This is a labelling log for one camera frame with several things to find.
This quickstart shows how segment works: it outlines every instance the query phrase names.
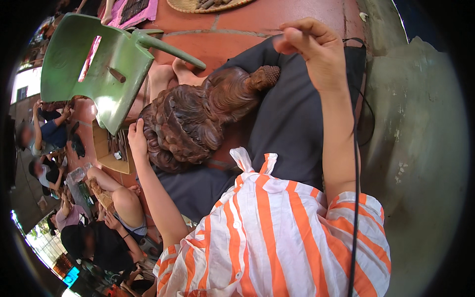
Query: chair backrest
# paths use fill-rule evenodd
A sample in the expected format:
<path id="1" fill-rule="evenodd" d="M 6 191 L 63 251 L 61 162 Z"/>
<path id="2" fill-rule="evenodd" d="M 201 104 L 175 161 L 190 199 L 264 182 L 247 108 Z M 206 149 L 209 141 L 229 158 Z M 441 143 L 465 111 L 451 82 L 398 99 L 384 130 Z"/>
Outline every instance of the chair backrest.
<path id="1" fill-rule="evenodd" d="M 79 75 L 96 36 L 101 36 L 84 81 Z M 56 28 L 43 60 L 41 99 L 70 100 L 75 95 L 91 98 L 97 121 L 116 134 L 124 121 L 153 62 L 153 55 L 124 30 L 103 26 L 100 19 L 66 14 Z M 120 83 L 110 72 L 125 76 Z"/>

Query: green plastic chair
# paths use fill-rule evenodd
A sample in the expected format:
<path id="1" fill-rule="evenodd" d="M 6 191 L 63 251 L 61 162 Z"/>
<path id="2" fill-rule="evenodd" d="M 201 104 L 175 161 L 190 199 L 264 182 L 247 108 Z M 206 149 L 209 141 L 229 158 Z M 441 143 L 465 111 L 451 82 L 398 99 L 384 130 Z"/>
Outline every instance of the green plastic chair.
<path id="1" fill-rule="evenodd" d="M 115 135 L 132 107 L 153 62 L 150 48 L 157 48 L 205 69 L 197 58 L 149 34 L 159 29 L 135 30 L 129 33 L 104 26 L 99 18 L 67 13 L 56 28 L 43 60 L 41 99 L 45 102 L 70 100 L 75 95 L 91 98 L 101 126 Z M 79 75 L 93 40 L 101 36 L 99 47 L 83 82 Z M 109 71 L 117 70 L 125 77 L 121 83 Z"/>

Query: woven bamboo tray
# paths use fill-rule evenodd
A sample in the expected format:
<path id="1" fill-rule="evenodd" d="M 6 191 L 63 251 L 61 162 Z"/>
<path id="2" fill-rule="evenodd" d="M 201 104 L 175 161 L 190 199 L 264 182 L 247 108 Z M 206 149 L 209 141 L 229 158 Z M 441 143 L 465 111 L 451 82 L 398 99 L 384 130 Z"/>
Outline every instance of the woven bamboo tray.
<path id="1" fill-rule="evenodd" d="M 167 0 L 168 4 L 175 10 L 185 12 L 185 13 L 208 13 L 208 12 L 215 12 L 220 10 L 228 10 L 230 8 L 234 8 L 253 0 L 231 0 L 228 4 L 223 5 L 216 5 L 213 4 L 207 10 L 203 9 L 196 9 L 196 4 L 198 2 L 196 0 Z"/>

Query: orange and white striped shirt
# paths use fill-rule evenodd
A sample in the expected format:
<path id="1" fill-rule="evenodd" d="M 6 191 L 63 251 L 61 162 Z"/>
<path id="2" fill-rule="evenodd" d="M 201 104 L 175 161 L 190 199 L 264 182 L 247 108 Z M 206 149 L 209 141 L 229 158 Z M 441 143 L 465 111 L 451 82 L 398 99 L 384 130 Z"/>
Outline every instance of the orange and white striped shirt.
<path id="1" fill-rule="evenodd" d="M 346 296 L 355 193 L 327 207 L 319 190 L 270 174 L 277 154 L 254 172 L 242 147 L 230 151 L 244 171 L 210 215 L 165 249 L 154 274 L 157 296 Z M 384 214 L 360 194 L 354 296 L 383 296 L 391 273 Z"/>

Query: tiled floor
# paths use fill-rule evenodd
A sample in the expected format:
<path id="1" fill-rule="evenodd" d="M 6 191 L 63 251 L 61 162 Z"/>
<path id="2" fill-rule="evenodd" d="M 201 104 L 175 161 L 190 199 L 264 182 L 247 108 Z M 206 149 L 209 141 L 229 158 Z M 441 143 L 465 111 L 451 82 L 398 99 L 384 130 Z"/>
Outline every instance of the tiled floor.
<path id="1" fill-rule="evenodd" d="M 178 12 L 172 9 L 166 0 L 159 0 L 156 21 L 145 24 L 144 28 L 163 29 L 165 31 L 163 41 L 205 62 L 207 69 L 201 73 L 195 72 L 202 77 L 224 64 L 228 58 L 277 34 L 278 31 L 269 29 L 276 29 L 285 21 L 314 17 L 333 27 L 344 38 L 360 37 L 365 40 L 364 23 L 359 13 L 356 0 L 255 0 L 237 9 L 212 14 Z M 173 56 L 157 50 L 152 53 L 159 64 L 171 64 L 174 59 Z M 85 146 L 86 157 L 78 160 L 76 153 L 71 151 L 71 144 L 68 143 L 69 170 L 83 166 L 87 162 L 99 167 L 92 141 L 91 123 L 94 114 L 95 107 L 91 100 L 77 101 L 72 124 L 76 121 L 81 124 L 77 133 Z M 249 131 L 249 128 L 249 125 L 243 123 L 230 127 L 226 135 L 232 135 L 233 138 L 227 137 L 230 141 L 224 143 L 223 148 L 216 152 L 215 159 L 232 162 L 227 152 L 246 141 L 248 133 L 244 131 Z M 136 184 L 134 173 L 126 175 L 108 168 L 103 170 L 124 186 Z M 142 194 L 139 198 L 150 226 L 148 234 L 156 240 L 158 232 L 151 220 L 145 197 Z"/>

# WORK REQUEST
Your answer should be the lines of the records that hold the string "This".

# RESPONSE AREA
This is a labelling log for one camera frame with several things to find.
This quickstart shows how segment works: it outlines every instance the query phrase names.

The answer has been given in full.